Exercise: Return all lines of the listing below that carry the word "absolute".

Material provided:

□ □ □ □

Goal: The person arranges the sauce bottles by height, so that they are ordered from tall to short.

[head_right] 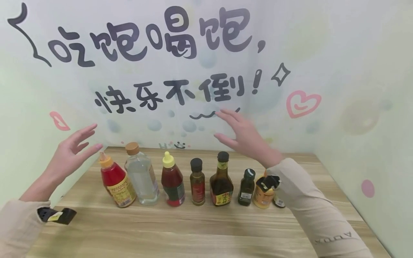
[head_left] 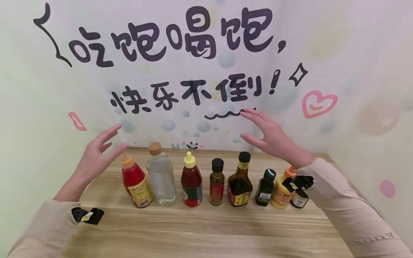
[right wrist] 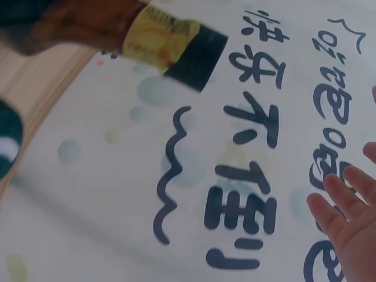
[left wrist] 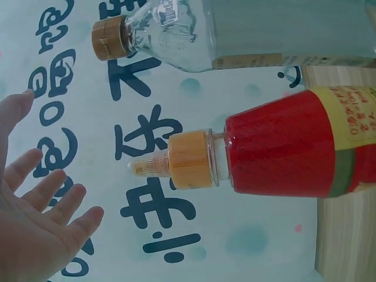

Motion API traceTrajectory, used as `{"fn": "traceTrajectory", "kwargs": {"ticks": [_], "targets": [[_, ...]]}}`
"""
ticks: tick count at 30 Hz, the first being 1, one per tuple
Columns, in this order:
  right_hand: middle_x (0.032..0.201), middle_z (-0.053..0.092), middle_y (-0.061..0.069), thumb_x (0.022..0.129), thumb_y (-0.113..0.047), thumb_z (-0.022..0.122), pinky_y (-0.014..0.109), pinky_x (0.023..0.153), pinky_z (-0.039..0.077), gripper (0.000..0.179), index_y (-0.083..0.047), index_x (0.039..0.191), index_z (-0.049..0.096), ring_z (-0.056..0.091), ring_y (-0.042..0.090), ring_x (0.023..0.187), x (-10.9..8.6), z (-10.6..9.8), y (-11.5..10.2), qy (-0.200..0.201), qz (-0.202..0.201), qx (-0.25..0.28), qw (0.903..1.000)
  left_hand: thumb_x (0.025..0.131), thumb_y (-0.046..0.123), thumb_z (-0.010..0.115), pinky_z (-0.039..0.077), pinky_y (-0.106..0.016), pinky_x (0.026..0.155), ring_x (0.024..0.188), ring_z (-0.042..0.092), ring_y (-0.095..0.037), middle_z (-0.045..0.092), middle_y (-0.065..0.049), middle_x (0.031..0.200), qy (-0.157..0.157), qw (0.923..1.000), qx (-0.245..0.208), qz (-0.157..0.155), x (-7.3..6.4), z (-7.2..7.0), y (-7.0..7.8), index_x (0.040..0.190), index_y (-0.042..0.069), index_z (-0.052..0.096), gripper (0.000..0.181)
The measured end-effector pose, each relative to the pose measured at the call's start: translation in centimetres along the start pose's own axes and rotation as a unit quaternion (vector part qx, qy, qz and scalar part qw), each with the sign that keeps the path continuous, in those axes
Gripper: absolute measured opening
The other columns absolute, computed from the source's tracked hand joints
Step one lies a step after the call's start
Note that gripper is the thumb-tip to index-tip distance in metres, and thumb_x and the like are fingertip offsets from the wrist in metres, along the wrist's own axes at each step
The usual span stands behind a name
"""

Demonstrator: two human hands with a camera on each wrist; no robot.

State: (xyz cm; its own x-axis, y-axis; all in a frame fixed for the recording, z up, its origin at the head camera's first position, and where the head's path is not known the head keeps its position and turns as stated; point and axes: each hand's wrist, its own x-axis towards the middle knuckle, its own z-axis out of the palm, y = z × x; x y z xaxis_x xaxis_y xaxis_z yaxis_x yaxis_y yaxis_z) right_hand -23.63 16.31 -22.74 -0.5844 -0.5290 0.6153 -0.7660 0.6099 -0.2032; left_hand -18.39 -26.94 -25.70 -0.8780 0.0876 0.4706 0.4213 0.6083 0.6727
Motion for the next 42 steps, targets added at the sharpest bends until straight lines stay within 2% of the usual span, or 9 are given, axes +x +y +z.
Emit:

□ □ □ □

Solution to this exercise:
Gripper: absolute measured opening
The other columns absolute, computed from the source's tracked hand joints

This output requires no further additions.